Task to carry out:
Repeat exactly the lines of the records below, starting at the line containing "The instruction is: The" and ending at the line containing "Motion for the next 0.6". Leave the pictures out.

_ _ _ _

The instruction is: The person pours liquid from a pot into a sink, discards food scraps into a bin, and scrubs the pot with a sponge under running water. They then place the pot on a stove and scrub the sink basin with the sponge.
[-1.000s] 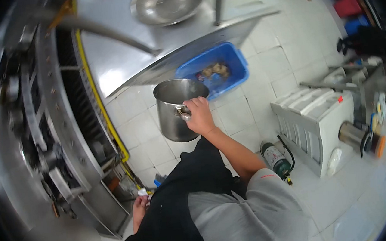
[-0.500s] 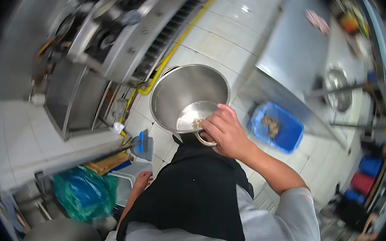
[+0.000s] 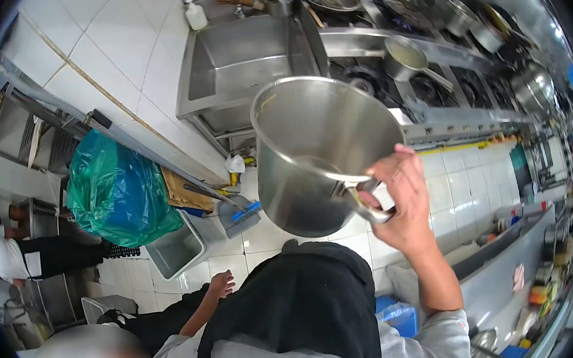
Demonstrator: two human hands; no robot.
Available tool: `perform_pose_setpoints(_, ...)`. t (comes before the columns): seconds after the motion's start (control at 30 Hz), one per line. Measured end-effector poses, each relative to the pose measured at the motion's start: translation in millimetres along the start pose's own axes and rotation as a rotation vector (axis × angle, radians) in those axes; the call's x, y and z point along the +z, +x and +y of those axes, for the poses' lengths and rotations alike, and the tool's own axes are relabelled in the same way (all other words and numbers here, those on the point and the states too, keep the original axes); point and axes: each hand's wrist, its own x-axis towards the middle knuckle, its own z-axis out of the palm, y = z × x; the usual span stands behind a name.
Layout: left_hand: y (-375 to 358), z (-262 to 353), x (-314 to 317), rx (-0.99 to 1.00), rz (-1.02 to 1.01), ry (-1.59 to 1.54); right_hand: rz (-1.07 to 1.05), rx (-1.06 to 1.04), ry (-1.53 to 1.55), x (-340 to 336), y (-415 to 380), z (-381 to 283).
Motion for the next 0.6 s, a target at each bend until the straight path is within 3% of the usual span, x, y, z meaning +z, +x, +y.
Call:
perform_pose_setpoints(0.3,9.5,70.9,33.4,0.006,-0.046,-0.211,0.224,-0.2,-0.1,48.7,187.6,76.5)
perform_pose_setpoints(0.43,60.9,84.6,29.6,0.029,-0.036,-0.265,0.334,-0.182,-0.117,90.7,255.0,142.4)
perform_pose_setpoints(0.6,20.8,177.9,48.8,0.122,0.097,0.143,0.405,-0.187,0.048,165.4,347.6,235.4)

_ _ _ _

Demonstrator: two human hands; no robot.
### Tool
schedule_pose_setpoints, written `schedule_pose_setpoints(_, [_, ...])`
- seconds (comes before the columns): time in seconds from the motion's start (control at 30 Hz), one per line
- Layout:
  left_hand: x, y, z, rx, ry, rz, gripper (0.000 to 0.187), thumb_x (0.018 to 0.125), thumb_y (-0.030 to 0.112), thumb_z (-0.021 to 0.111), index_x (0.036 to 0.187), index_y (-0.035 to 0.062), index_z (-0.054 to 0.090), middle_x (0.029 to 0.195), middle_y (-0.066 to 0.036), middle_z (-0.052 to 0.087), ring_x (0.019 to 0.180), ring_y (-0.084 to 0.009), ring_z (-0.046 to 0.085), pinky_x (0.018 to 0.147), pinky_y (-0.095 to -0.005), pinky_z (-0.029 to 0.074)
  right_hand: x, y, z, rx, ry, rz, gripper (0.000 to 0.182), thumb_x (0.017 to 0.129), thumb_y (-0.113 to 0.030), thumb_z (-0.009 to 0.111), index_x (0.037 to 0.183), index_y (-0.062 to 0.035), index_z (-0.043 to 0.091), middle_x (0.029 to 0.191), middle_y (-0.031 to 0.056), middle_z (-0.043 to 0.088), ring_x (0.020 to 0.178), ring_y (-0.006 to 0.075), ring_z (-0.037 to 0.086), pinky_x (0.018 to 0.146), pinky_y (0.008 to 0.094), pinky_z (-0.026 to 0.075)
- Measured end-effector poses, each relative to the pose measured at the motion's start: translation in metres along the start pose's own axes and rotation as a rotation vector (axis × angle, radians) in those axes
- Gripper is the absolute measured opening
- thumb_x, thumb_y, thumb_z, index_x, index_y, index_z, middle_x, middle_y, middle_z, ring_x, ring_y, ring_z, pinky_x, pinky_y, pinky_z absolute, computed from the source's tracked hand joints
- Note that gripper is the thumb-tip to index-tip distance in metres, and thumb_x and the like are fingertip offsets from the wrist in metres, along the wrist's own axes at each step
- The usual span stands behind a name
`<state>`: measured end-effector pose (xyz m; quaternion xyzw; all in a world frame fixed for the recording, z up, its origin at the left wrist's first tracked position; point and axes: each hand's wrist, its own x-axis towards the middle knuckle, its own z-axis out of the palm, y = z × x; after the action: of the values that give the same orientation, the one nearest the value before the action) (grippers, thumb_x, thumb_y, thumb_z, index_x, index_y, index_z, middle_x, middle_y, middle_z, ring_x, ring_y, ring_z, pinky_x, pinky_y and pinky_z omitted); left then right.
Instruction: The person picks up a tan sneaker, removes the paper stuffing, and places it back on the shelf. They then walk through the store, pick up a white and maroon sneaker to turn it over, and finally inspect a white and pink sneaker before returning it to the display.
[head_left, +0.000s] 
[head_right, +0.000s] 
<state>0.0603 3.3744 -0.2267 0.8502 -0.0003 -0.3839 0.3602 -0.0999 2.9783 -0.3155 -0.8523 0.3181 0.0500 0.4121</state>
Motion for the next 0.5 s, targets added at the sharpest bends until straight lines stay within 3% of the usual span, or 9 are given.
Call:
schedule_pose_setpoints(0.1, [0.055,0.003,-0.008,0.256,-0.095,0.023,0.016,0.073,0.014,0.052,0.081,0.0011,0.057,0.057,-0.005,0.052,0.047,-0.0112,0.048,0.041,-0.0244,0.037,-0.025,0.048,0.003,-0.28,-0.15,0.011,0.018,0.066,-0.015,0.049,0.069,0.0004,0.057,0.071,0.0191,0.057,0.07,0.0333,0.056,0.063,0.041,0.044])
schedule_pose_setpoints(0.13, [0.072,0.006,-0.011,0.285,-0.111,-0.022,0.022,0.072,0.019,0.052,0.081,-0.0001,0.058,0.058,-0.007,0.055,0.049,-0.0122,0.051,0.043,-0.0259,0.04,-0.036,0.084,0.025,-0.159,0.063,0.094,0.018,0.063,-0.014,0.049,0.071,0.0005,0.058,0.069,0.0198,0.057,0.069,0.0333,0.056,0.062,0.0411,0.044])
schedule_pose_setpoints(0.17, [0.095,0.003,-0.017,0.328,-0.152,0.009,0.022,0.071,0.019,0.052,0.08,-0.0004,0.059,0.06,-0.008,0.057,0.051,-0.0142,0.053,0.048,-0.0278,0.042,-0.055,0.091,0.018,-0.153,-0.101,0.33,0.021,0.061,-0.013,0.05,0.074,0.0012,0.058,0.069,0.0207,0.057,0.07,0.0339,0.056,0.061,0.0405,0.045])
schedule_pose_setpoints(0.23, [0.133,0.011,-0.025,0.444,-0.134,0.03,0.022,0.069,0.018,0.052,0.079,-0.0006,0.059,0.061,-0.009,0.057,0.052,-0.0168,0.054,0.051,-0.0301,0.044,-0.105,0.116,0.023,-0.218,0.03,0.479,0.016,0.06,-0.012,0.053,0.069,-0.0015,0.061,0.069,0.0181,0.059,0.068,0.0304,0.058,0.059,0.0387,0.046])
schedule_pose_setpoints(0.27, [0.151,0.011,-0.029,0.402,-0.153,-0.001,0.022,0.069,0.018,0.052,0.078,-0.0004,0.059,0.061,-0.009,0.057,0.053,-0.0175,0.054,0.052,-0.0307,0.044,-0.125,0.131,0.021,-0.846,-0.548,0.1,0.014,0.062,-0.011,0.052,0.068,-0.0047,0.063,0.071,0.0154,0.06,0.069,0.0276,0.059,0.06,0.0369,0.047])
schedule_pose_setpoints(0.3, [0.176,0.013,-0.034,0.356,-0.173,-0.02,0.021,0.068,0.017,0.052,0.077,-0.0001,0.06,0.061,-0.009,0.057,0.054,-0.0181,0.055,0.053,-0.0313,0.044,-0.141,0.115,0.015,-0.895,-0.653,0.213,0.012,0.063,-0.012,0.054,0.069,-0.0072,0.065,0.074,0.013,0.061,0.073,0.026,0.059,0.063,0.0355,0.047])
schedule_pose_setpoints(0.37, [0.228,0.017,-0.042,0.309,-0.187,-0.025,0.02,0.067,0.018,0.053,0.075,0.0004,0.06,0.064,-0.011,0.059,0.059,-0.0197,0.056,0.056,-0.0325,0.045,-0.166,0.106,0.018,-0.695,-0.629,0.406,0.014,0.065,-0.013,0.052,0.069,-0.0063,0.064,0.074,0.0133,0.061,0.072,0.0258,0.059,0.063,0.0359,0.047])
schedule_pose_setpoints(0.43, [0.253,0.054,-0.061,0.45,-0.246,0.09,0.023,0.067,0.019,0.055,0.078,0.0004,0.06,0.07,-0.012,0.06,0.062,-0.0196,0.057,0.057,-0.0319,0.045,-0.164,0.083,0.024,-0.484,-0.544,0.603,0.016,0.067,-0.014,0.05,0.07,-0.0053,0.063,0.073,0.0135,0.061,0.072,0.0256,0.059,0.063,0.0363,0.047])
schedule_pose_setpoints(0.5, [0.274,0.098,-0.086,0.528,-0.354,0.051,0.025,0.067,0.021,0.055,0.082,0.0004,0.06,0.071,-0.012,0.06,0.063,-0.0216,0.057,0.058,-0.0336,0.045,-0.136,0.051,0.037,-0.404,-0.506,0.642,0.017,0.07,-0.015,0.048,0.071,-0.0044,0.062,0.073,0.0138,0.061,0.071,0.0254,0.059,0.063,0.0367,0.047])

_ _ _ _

Reply to the exercise:
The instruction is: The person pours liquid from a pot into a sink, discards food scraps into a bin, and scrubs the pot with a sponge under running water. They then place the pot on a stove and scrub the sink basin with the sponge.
[-1.000s] 
[-0.500s] 
[+0.000s] 
Demonstrator: two human hands; no robot.
Available tool: `perform_pose_setpoints(_, ...)`. t (comes before the columns): seconds after the motion's start (control at 30 Hz), one per line. Measured end-effector poses, each relative to the pose measured at the motion's start: translation in millimetres along the start pose's own axes and rotation as a rotation vector (axis × angle, radians) in those axes; the call's x, y and z point along the +z, +x and +y of those axes, for the poses' lengths and rotations alike, and the tool's own axes are relabelled in the same way (all other words and numbers here, those on the point and the states too, keep the original axes); point and axes: each hand's wrist, its own x-axis towards the middle knuckle, its own z-axis out of the palm, y = z × x; the usual span stands behind a name.
Layout: left_hand: y (-375 to 358), z (-262 to 353), x (-314 to 317), rx (-0.99 to 1.00), rz (-1.02 to 1.01), ry (-1.59 to 1.54); right_hand: rz (-1.07 to 1.05), rx (-1.06 to 1.04), ry (-1.53 to 1.55), x (-340 to 336), y (-415 to 380), z (-381 to 283).
Motion for the next 0.6 s, a target at each bend until the straight path is within 3% of the usual span, x, y, z meaning +z, +x, +y.

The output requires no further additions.